1. Als Geschäftsführer hatte der
Kläger in seiner Eigenschaft als gesetzlicher Vertreter der
GmbH i.S. von § 34 Abs. 1 AO die Pflicht zur Einbehaltung und
fristgerechten Abführung der im Haftungszeitraum von der GmbH
angemeldeten Lohnsteuerabzugsbeträge (§ 38 Abs. 3 Satz 1
und § 41a des Einkommensteuergesetzes - EStG - ). Nach den
gemäß § 118 Abs. 2 FGO für den Senat bindenden
Feststellungen des FG hat der Kläger für die Monate April
bis Juni 2003 zwar fristgerecht Lohnsteueranmeldungen abgegeben,
zum jeweiligen Fälligkeitszeitpunkt aber die angemeldeten
Beträge nicht entrichtet. Die in der nicht fristgerechten
Entrichtung liegende objektive Pflichtwidrigkeit indiziert den
gegenüber dem Kläger zu erhebenden Schuldvorwurf
(Senatsbeschluss vom 25.7.2003 VII B 240/02, BFH/NV 2003, 1540 =
SIS 03 49 35, m.w.N.).
2. Diese schuldhafte Pflichtverletzung des
Klägers ist auch kausal für den Eintritt des
Vermögensschadens beim Fiskus.
Es entspricht ständiger
Senatsrechtsprechung, dass sich die erforderliche Kausalität
zwischen der Pflichtverletzung und dem mit der Haftung geltend
gemachten Schaden wegen des Schadensersatzcharakters der Haftung
nach § 69 AO wie bei zivilrechtlichen
Schadensersatzansprüchen nach der Adäquanztheorie
richtet. Danach sind solche Pflichtverletzungen für den Erfolg
ursächlich, die allgemein oder erfahrungsgemäß
geeignet sind, den Erfolg zu verursachen. Sofern - wie im
Streitfall - ein Unterlassen in Betracht kommt, muss, um die
Ursächlichkeit bejahen zu können, ein Hinzudenken der
unterbliebenen Handlung zu dem Ergebnis führen, dass der
Schaden ohne das Unterlassen nicht eingetreten wäre; die
bloße Möglichkeit oder eine gewisse Wahrscheinlichkeit
des Nichteintritts des Erfolgs genügen dazu nicht
(Senatsurteil vom 25.4.1995 VII R 100/94, BFH/NV 1996, 97,
m.w.N.).
Hätte der Kläger die angemeldeten
Lohnsteuern bis spätestens zum Fälligkeitszeitpunkt der
Lohnsteuer für Juni 2003 (nach den unbestrittenen Angaben des
FA am 15.7.2003) gezahlt, wäre es nicht zu dem Steuerausfall
beim Fiskus gekommen, denn der Dreimonatszeitraum vor dem Antrag
auf Insolvenzeröffnung, in dem nach § 130 Abs. 1 InsO
Zahlungen des Schuldners anfechtbar sind (Anfechtungszeitraum),
begann erst am 22.7.2003.
Der Senat vermag der Argumentation des FG
nicht zu folgen, dass der Steuerausfall nicht mehr adäquat
kausal auf der nicht fristgerechten Abführung der angemeldeten
Lohnsteuern beruht, weil diese Kausalkette mit der - wenn auch
verspäteten - Zahlung der Steuerbeträge an den
Vollziehungsbeamten beendet worden sei.

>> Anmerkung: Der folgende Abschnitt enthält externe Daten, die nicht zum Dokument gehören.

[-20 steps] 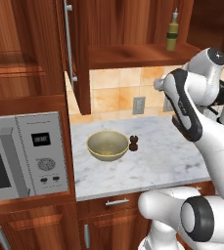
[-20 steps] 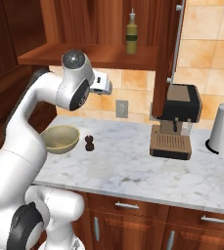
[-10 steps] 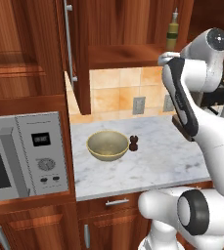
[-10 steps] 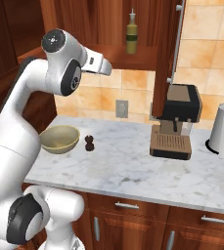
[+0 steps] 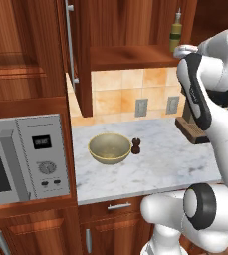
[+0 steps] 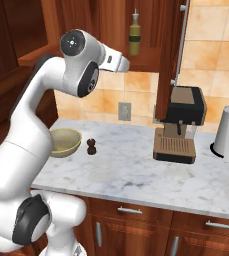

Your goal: Retrieve the bottle and the shaker from the cabinet and place them next to the mixing bowl on the counter. Then add garlic from the fridge to the mixing bowl.

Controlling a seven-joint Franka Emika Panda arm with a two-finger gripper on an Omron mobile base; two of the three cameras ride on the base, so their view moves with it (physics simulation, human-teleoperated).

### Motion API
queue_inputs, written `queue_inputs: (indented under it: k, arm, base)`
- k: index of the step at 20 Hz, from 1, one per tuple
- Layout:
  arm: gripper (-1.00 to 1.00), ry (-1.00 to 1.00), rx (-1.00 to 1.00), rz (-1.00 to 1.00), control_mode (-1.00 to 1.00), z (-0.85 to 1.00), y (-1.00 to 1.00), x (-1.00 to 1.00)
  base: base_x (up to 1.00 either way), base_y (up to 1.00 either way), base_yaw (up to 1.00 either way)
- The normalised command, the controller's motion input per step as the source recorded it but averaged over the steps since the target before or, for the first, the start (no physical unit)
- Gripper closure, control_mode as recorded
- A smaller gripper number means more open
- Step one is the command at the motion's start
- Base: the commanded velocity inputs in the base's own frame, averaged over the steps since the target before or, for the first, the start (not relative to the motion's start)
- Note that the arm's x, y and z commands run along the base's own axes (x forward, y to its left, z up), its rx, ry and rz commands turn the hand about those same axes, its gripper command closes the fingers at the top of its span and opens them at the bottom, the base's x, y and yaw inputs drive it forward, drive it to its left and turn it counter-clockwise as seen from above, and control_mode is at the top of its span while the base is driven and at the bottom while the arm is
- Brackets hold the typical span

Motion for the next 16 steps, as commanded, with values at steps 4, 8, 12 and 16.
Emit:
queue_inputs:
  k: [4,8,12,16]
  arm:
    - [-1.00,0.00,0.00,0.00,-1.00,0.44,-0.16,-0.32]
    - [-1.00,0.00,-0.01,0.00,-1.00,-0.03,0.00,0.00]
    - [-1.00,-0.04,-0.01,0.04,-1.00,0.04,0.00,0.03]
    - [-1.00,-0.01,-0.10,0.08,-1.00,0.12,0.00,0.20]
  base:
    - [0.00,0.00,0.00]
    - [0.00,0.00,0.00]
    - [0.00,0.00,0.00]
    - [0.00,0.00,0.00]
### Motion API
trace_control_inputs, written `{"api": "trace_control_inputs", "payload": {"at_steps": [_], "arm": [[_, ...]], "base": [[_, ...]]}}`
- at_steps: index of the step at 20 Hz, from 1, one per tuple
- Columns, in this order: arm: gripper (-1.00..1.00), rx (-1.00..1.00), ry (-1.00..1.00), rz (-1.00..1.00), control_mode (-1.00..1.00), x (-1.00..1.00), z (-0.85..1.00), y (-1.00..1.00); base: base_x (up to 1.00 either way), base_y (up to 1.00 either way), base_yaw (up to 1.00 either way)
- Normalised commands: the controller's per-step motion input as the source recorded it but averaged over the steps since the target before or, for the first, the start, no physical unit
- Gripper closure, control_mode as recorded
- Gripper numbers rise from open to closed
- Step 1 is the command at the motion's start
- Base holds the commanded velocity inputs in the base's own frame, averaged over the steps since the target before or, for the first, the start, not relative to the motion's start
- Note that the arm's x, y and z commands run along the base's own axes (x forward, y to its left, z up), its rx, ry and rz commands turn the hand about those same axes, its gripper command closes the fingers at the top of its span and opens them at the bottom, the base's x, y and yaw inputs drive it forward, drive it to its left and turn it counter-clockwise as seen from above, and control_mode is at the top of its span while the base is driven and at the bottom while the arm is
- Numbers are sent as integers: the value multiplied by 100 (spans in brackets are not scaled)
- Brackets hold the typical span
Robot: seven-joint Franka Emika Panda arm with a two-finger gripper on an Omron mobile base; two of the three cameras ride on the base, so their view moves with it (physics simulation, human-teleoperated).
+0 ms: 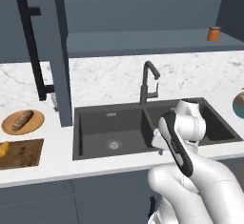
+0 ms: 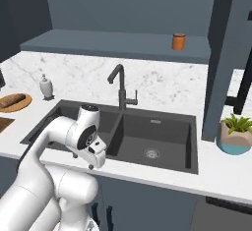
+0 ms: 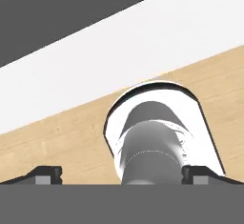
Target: From the different types of pastries on the counter, select a croissant and place it on the cutting board. Then retrieve a jar of jam from the cabinet and place it alongside the croissant on the cutting board.
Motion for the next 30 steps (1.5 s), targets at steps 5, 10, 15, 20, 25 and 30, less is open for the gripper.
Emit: {"api": "trace_control_inputs", "payload": {"at_steps": [5,10,15,20,25,30], "arm": [[-100,0,0,0,100,0,0,0],[-100,0,0,0,100,0,0,0],[-100,0,0,0,100,0,0,0],[-100,0,0,0,100,0,0,0],[-100,0,0,0,100,0,0,0],[-100,0,0,0,100,0,0,0]], "base": [[88,-88,10],[55,-92,13],[26,-15,-6],[26,-21,-44],[3,-7,-23],[0,0,0]]}}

Zwar ist richtig, dass im
Streitfall der Antrag auf Eröffnung des Insolvenzverfahrens
innerhalb der Anfechtungsfrist und die erfolgreiche Anfechtung
durch die Insolvenzverwalterin zur Pflichtverletzung des
Klägers hinzutreten mussten, um den Steuerausfall beim Fiskus
herbeizuführen. Diese weiteren Voraussetzungen für den
Schadenseintritt ändern aber nichts an der Ursächlichkeit
auch des Verhaltens des Klägers. Sie haben nicht einmal ein
„neues“ Steuerschuldverhältnis entstehen
lassen.
Zwar führt die Zahlung der Steuerschuld
regelmäßig zu ihrem Erlöschen und damit zur
Beendigung dieses Steuerschuldverhältnisses. Bei
Steuerfälligkeiten, die in insolvenzreife Zeit fallen, bleibt
dieses Steuerschuldverhältnis aber selbst bei fristgerechter
Zahlung wegen der gesetzlich vorgesehenen
Anfechtungsmöglichkeiten des Insolvenzverwalters zunächst
in der Schwebe. Die erfolgreiche Anfechtung und
Rückgewähr nach § 143 InsO bewirkt gemäß
§ 144 InsO, dass die Steuerschuld rückwirkend wieder
auflebt (Kreft in Heidelberger Kommentar zur Insolvenzordnung, 4.
Aufl., § 144 Rz 3, m.w.N.). Die Beendigung des
Steuerschuldverhältnisses ist insoweit auflösend
bedingt.
Die Möglichkeit des Schadenseintritts
beim Fiskus trotz geleisteter Zahlung ist deshalb entgegen der
Ansicht des FG wegen der gesetzlich vorgesehenen Anfechtung
jedenfalls kein untypischer Geschehensablauf.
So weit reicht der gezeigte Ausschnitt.